> **Exercise requirements**:
From the line that contains "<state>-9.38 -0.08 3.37" through the line that contains "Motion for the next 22", output every line of the listing below exactly and leave out all the rest.

> **Supplied material**:
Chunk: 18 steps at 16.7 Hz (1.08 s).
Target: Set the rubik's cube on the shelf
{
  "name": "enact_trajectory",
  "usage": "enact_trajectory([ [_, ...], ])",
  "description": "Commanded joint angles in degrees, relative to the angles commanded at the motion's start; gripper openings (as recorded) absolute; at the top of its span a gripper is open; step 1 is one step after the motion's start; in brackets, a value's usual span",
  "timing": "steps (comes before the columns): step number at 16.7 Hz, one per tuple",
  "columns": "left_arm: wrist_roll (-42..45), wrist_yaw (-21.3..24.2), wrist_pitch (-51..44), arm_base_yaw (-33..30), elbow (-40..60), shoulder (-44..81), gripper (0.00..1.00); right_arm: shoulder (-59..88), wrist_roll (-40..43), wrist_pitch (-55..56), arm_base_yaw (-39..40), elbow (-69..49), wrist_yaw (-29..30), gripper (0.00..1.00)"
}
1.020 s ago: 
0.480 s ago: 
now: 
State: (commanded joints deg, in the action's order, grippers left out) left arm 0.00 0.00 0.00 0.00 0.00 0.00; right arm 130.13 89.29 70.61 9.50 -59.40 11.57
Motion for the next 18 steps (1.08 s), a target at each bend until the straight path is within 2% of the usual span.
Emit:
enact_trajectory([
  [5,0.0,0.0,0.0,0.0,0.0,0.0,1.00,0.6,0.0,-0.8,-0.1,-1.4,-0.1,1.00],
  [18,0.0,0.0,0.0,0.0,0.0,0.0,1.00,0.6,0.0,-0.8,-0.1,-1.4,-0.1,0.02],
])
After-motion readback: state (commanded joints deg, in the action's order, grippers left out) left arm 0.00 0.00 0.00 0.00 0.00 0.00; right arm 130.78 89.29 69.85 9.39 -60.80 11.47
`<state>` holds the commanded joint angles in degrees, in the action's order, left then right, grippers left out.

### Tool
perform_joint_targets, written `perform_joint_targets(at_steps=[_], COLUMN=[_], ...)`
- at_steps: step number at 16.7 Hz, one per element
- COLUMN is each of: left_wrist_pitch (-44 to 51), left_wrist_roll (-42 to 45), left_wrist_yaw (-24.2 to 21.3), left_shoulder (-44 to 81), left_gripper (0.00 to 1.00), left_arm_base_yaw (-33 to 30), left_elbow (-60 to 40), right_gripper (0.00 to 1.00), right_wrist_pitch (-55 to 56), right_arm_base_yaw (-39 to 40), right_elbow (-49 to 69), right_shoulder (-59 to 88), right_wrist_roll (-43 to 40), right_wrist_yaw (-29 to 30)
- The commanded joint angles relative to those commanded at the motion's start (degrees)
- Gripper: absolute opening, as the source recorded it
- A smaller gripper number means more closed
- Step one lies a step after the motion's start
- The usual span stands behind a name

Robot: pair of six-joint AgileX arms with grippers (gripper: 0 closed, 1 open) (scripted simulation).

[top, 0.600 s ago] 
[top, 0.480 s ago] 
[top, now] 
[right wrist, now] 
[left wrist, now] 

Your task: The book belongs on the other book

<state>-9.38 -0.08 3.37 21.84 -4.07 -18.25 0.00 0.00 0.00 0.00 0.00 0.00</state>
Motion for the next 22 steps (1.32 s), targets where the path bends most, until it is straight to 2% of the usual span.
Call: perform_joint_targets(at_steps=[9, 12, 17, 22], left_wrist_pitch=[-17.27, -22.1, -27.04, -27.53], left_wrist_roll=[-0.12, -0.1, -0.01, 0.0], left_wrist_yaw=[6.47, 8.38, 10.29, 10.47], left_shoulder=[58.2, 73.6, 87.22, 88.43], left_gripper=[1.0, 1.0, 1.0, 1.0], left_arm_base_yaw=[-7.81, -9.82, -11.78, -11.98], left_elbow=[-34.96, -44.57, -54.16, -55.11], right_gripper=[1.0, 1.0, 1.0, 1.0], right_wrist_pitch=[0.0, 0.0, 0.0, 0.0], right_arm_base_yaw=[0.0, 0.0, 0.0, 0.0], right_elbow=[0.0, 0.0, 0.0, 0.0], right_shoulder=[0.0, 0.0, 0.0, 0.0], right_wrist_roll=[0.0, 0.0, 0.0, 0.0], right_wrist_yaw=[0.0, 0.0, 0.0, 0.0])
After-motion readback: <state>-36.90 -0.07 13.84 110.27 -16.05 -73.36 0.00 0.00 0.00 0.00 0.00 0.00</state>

> **Result of the exercise**:
<state>-9.38 -0.08 3.37 21.84 -4.07 -18.25 0.00 0.00 0.00 0.00 0.00 0.00</state>
Motion for the next 22 steps (1.32 s), targets where the path bends most, until it is straight to 2% of the usual span.

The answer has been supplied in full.